Boilerplating Pandoc for Academic Writing

Mort Yao

2016-11-17

For starters, this is how you might want to turn your well-written Markdown file (with common metadata fields like title, author and date) into a properly typeset PDF document:

$ pandoc src.md -o out.pdf

However, Markdown is not TeX. Not even close. Once you need to have some bleeding edge control over the typesetting outcome, or perhaps just a little refinement on its LaTeX templating, you’ll soon notice that Pandoc has its quirks and gotchas. I’ve been utilizing Pandoc in all my serious academic writing (incl. homework reports) for years, ever since I gave up on learning more about the overwhelmingly sophisticated TeX ecosystem and turned to something that “just works”. Pandoc fits my needs well. And when it doesn’t, there’s almost always a workaround that achieves the same thing neatly. And this is what this write-up is mostly about.

Tweaking default.latex? Bad idea.

You could, of course, modify the default template (default.latex) provided by Pandoc, as long as you’re no stranger to LaTeX. In this way, you can achieve anything you want – in pure LaTeX.
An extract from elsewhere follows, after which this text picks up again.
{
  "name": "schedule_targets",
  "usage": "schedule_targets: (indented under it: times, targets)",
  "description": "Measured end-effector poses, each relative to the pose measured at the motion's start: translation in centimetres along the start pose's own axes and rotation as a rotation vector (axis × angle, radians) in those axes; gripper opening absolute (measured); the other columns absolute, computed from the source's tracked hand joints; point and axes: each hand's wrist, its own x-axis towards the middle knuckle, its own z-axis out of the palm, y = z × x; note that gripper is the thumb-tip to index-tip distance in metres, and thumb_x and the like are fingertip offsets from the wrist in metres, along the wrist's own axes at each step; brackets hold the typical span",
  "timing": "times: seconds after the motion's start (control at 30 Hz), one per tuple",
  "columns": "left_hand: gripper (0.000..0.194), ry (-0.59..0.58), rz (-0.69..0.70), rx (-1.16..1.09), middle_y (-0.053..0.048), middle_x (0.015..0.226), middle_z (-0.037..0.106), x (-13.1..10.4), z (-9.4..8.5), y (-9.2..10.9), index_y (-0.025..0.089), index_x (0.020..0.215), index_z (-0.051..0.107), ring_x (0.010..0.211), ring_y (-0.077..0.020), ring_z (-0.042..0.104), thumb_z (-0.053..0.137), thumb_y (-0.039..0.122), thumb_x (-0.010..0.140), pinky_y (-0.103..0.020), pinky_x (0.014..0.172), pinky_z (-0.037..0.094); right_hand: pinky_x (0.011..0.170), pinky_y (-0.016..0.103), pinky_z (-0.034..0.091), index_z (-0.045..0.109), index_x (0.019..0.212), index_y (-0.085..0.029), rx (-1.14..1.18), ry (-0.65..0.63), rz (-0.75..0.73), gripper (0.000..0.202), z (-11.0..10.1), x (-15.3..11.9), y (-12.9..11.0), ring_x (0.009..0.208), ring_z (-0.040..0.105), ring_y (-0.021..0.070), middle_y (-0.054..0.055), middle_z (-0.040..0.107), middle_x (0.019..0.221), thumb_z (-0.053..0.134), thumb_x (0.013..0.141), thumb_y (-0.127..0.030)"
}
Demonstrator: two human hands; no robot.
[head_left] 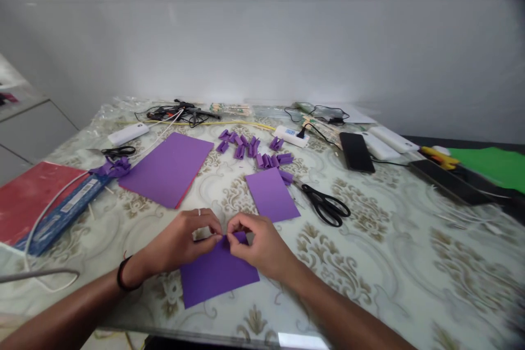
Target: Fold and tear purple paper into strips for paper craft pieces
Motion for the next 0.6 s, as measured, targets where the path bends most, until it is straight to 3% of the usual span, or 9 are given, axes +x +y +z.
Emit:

$ pandoc --template my-default.latex src.md -o out.pdf

There are, however, a few problems with this naïve approach:

  1. If you are tweaking the template just for something you’re currently working on, you will end up with some highly document-specific, hardly reusable template. Also this won’t give you any good for using Pandoc – you could just write plain LaTeX anyway.
  2. If Pandoc improves its default template for a newer version, your home-brewed template won’t benefit from this (unless you’re willing to merge the diffs and resolve any conflicts by hand).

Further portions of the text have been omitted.